Step-by-step explanation:

For each component, there are only two possible outcomes. Either it is defective, or it is not. The components can be assumed to be independent. This means that we use the binomial probability distribution to solve this question.

Binomial probability distribution

The binomial probability is the probability of exactly x successes on n repeated trials, and X can only have two outcomes.

P(X = x) = C_{n,x}.p^{x}.(1-p)^{n-x}

In which C_{n,x} is the number of different combinations of x objects from a set of n elements, given by the following formula.

C_{n,x} = \frac{n!}{x!(n-x)!}

And p is the probability of X happening.

3% of the components are identified as defective

This means that p = 0.03

a.
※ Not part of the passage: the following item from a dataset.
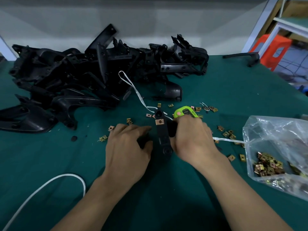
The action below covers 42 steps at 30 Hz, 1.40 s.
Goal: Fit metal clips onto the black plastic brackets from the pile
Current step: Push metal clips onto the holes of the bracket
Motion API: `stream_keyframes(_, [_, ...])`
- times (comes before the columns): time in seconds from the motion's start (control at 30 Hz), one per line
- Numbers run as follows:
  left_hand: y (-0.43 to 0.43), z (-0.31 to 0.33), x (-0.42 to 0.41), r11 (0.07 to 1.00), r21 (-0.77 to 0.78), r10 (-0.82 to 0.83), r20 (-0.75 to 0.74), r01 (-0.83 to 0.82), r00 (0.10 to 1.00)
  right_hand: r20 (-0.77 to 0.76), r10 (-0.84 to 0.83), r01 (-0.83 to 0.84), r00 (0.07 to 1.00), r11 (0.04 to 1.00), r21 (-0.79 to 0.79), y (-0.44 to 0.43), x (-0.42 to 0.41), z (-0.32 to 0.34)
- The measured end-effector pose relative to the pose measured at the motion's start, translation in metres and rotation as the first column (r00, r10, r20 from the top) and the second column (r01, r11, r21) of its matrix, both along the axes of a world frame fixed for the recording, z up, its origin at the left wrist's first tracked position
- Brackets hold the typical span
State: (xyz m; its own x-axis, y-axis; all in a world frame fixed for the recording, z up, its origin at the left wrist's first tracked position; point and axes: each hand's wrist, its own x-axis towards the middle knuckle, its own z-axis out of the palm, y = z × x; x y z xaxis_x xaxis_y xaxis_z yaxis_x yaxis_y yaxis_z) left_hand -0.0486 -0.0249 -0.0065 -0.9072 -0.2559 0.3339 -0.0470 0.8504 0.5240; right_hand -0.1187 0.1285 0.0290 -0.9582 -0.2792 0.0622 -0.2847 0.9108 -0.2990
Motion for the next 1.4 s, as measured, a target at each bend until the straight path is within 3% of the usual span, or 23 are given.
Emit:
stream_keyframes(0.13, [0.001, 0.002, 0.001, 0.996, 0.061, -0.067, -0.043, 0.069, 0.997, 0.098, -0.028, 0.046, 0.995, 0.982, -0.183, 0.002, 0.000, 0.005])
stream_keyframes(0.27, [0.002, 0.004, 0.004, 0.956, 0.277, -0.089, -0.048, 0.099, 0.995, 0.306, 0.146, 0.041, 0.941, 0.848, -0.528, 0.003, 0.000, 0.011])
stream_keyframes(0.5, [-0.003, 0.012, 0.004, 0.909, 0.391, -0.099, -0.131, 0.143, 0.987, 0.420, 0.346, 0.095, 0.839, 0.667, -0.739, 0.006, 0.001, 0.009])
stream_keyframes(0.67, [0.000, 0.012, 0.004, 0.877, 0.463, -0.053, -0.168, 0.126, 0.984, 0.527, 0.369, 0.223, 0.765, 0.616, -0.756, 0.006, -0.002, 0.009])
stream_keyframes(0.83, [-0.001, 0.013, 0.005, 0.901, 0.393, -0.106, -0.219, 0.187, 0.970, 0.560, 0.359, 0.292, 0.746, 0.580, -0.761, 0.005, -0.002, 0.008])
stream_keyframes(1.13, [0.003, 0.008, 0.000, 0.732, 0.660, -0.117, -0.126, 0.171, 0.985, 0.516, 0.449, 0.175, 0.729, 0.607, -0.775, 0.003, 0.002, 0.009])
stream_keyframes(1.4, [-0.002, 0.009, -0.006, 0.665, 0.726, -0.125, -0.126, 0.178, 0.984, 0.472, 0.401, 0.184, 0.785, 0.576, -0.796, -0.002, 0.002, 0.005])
If the manufacturer stocks 90 components, what is the probability that the 90 orders can be filled without reordering components?

0 defective in a set of 90, which is P(X = 0) when n = 90. So

P(X = x) = C_{n,x}.p^{x}.(1-p)^{n-x}

P(X = 0) = C_{90,0}.(0.03)^{0}.(0.97)^{90} = 0.0645

0.0645 = 6.45% probability that the 90 orders can be filled without reordering components.

b. If the manufacturer stocks 102 components, what is the probability that the 100 orders can be filled without reordering components?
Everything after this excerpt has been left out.